WORK ITEM
Search the listing for the word "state". Copy every line where it is found.

[Start of Attachment]

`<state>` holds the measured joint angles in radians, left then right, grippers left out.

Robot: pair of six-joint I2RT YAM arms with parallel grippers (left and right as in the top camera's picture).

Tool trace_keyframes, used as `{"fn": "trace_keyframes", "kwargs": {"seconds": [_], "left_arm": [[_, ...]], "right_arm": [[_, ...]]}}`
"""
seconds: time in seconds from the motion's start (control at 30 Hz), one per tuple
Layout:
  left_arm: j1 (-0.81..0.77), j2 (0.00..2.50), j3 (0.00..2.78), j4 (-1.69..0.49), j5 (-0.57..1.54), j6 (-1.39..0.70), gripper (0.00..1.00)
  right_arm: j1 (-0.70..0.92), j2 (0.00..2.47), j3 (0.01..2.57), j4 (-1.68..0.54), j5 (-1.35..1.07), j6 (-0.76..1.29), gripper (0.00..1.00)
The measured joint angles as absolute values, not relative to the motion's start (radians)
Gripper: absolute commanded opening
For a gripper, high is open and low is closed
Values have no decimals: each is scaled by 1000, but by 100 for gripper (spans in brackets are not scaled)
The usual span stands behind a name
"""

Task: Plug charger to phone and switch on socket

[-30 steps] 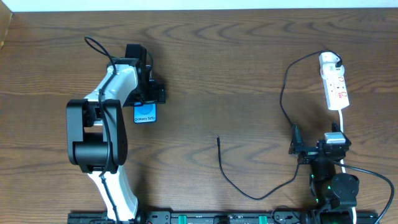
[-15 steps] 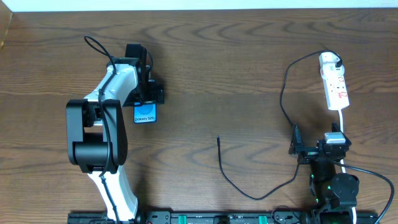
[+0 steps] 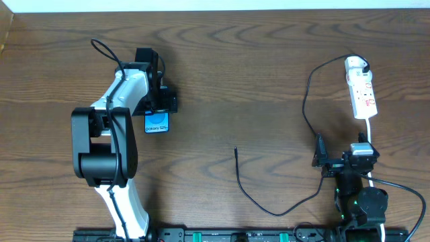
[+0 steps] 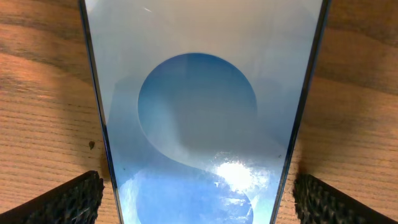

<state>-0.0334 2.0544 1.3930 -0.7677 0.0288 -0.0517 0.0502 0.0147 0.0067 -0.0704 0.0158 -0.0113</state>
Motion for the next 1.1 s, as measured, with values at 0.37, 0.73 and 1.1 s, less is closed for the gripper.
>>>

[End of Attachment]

ANSWER SPACE
`<state>` holds the measured joint angles in radians, left then right, grippers left out.
<state>-0.0334 2.0544 1.3930 -0.7677 0.0288 -0.0517 0.0502 0.0147 0.0067 -0.0704 0.0158 -0.0113</state>

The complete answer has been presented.